▶ [EXERCISE DETAILS] Lines from the start of the data through the line containing "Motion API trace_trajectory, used" must be given again exactly. Leave the others out.

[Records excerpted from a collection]

:::::

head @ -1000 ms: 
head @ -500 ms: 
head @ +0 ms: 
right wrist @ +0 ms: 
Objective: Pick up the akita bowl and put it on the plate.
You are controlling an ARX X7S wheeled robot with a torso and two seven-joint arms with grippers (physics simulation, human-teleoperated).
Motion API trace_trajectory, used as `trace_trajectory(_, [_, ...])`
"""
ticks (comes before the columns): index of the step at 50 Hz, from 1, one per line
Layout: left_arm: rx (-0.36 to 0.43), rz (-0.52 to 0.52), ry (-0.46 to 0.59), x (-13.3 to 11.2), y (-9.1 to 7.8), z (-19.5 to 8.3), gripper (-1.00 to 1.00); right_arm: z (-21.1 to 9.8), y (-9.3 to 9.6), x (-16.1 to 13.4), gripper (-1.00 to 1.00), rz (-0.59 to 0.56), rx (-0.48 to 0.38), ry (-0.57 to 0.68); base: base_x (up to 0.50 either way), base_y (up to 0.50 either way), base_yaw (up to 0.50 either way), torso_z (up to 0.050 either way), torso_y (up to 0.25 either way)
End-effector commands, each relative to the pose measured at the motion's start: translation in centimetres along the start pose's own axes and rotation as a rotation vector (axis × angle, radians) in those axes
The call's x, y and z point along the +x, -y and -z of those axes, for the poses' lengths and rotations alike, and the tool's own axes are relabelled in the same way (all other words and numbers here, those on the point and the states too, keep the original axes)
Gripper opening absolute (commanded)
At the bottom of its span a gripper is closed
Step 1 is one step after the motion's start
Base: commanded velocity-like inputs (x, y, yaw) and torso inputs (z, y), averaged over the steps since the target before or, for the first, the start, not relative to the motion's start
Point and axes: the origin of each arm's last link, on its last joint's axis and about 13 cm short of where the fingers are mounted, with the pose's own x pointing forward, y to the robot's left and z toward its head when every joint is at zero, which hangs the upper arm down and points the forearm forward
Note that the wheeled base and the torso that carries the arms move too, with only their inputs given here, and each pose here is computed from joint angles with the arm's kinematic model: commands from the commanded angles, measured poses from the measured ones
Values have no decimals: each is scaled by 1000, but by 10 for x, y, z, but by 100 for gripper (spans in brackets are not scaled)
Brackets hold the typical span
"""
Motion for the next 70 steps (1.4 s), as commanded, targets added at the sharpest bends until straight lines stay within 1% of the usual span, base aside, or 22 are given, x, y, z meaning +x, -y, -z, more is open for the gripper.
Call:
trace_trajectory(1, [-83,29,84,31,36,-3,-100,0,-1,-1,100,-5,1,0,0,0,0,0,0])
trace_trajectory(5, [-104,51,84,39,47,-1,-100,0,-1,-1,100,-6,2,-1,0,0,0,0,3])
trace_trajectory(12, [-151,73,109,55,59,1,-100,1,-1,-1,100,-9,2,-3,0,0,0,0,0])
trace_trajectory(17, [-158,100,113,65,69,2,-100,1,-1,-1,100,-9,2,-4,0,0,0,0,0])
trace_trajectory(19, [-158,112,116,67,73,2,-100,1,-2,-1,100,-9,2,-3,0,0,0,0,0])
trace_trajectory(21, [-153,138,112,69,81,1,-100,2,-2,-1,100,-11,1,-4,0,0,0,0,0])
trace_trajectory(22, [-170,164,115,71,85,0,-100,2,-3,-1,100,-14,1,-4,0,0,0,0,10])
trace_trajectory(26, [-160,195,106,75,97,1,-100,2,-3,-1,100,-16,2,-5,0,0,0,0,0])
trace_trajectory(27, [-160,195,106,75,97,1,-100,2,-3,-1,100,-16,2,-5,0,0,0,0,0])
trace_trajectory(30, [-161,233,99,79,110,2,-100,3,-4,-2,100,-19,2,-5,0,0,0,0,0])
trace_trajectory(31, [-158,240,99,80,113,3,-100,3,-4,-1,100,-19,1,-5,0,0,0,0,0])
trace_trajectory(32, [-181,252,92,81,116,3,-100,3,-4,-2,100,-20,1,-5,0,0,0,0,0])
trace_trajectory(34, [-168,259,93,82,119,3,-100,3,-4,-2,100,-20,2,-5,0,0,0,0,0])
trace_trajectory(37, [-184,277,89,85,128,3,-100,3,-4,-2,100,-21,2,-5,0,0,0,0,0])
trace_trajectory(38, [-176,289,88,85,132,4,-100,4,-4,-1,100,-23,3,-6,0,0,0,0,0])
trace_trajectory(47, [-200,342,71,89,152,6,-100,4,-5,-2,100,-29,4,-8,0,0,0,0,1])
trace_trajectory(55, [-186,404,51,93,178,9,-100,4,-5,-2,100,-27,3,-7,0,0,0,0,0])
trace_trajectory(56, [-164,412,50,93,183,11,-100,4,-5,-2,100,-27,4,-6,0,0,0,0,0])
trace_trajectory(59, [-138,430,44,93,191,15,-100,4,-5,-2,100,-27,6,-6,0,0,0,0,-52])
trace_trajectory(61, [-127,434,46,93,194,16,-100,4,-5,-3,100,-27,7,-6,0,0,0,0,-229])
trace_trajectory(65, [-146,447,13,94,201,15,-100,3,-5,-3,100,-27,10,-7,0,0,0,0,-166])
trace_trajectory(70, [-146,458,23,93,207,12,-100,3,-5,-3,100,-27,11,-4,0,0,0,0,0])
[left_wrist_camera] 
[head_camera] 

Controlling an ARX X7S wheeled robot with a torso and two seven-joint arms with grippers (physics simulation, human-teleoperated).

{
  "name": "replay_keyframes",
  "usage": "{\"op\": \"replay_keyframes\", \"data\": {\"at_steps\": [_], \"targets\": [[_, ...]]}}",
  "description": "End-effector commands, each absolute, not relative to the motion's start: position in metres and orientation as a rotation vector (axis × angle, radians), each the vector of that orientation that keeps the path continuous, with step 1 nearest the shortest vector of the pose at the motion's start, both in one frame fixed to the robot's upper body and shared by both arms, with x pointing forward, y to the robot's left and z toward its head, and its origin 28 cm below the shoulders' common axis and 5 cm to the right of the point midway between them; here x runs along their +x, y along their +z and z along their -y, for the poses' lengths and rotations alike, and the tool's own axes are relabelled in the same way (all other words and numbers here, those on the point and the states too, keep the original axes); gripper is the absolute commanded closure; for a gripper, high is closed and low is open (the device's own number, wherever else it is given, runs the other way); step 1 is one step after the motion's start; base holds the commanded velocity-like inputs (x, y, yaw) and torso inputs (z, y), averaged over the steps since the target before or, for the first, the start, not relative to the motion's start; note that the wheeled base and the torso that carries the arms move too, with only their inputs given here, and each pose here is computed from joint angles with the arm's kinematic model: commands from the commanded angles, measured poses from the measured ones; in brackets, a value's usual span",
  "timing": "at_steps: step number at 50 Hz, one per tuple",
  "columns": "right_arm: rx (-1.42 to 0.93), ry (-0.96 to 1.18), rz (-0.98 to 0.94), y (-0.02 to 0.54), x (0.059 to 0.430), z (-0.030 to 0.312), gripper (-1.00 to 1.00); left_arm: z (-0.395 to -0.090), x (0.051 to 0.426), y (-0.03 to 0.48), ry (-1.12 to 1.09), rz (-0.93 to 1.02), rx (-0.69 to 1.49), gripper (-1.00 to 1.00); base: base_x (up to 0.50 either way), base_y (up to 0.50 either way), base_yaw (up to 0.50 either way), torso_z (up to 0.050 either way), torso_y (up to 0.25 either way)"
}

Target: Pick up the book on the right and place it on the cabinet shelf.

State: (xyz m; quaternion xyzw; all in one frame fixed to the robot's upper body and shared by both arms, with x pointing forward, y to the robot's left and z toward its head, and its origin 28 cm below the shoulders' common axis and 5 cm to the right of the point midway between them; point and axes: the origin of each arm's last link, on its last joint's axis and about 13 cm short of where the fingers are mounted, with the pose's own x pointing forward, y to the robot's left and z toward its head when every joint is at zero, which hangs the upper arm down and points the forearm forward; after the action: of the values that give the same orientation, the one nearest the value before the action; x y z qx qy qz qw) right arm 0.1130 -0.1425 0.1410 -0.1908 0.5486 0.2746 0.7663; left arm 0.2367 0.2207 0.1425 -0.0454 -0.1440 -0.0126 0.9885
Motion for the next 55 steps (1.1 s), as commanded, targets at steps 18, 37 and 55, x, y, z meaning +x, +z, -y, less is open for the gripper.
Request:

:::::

▶ [SOLUTION]
head @ -1000 ms: 
head @ -500 ms: 
head @ +0 ms: 
right wrist @ +0 ms: 
Objective: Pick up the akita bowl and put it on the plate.
You are controlling an ARX X7S wheeled robot with a torso and two seven-joint arms with grippers (physics simulation, human-teleoperated).
Motion API trace_trajectory, used as `trace_trajectory(_, [_, ...])`

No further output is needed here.